**Your instructions:**
Go through the data from its first line and retype each line, stopping once the line containing "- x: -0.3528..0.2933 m" has been retyped.

**Dataset section:**
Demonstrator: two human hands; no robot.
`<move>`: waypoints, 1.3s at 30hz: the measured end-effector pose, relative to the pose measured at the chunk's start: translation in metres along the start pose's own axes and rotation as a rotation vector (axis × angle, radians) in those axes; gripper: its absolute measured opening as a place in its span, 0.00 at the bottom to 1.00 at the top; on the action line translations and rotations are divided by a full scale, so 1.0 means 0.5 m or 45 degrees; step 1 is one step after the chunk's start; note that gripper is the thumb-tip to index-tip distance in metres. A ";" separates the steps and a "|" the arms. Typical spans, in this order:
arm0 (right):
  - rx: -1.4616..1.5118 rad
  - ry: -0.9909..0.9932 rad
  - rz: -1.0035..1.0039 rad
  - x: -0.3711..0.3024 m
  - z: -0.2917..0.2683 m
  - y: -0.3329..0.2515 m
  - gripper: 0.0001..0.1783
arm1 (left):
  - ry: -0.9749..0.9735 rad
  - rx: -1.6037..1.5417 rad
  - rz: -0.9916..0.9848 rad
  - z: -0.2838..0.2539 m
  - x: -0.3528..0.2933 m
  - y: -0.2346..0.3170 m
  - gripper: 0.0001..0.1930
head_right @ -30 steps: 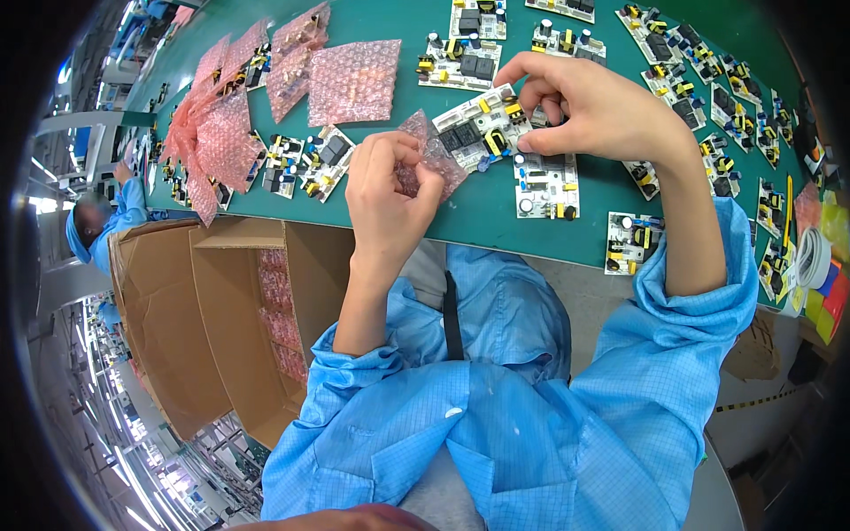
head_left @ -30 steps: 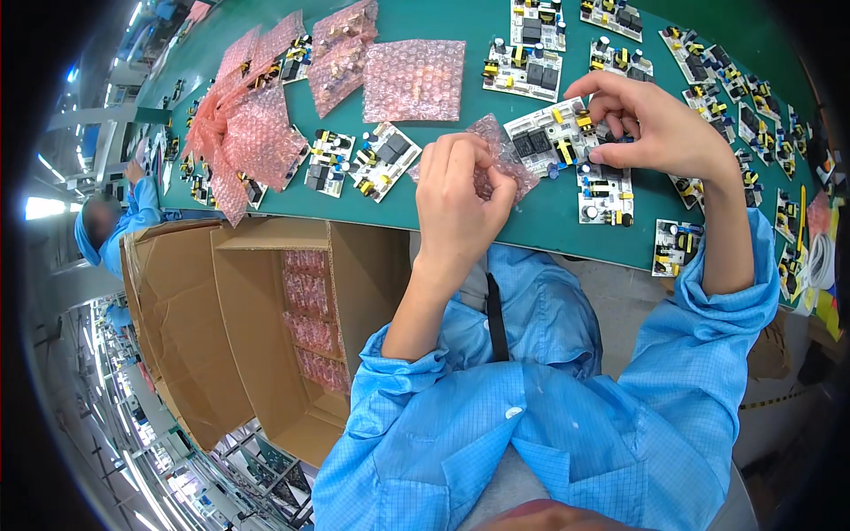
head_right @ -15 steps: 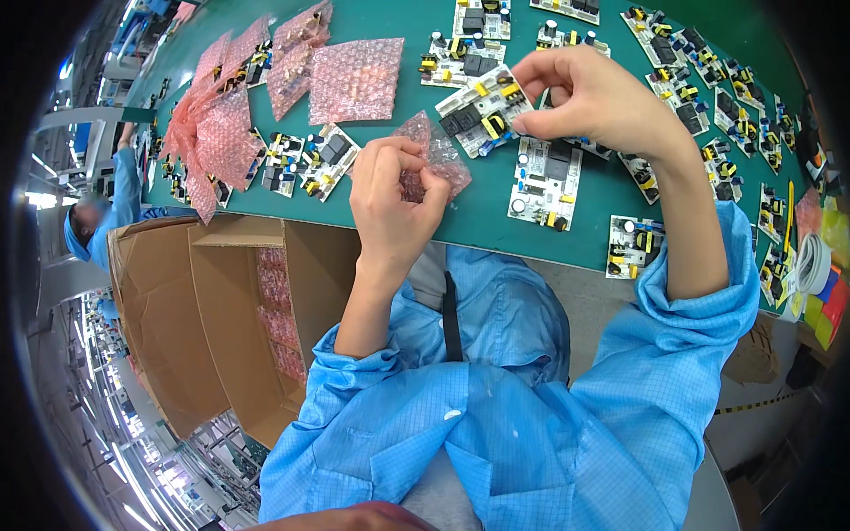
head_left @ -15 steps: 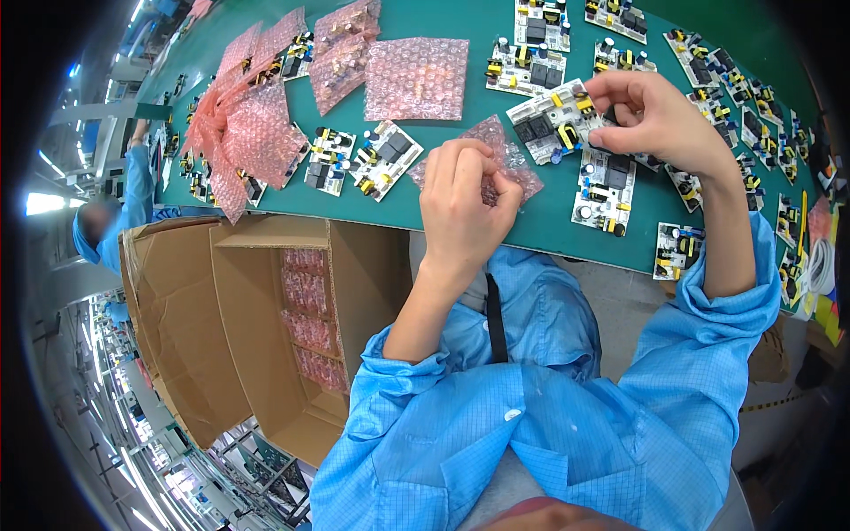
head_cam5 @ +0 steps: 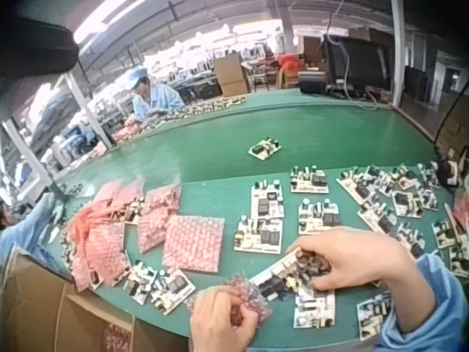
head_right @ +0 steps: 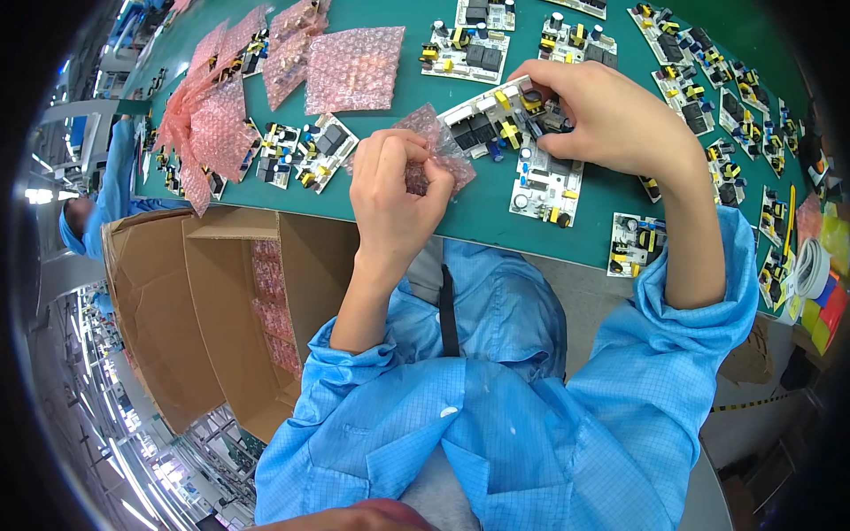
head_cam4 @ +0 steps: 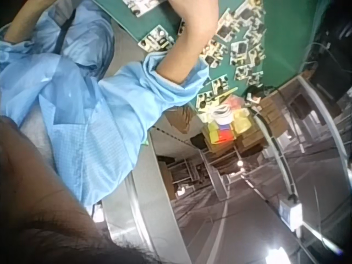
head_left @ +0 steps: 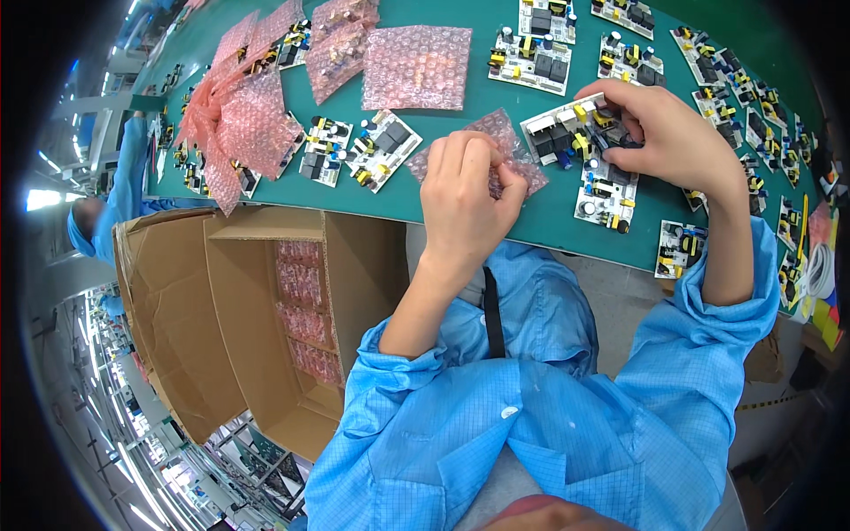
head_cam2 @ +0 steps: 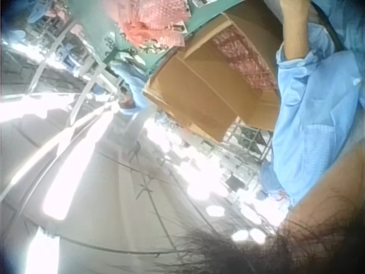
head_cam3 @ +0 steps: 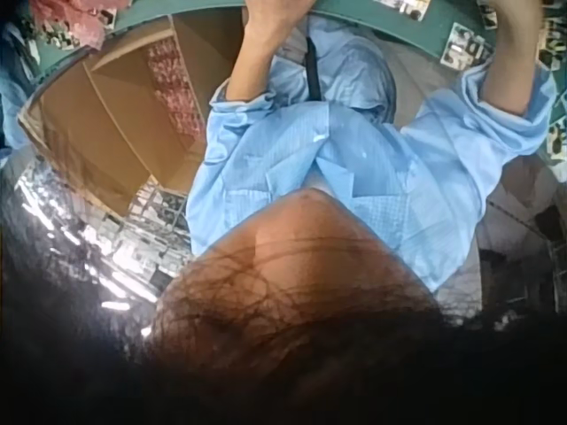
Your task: Packaging electronic circuit boards into anti-static bubble wrap bags at a manual assembly station.
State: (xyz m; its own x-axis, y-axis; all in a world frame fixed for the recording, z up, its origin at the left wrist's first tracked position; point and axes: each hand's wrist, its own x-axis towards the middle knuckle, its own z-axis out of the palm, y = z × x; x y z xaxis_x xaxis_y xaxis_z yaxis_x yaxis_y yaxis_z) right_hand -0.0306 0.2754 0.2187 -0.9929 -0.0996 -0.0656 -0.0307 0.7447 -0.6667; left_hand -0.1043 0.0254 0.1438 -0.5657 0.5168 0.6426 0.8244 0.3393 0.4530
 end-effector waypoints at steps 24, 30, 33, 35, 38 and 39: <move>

**Solved exercise:**
Demonstrator: two human hands; no robot.
`<move>`: waypoints, 1.3s at 30hz: the measured end-effector pose, relative to the pose measured at the chunk's start: translation in metres along the start pose's own axes and rotation as a rotation vector (axis × angle, radians) in those axes; gripper: its absolute measured opening as a place in its span, 0.00 at the bottom to 1.00 at the top; on the action line translations and rotations are divided by a full scale, so 1.0 means 0.5 m or 45 degrees; step 1 is one step after the chunk's start; note that gripper is the thumb-tip to index-tip distance in metres. A ";" separates the steps and a "|" the arms. Typical spans, in this order:
arm0 (right):
  - rx: -1.4616..1.5118 rad
  - ry: -0.9909..0.9932 rad
  - rz: -1.0035..1.0039 rad
  - x: -0.3711..0.3024 m
  - z: -0.2917..0.2683 m
  - y: -0.3329..0.2515 m
  - gripper: 0.0001..0.1783
arm1 (left):
  - ry: -0.9749..0.9735 rad
  - rx: -1.6037..1.5417 rad
  - rz: -0.9916..0.9848 rad
  - z: -0.2838..0.2539 m
  - x: -0.3528..0.2933 m

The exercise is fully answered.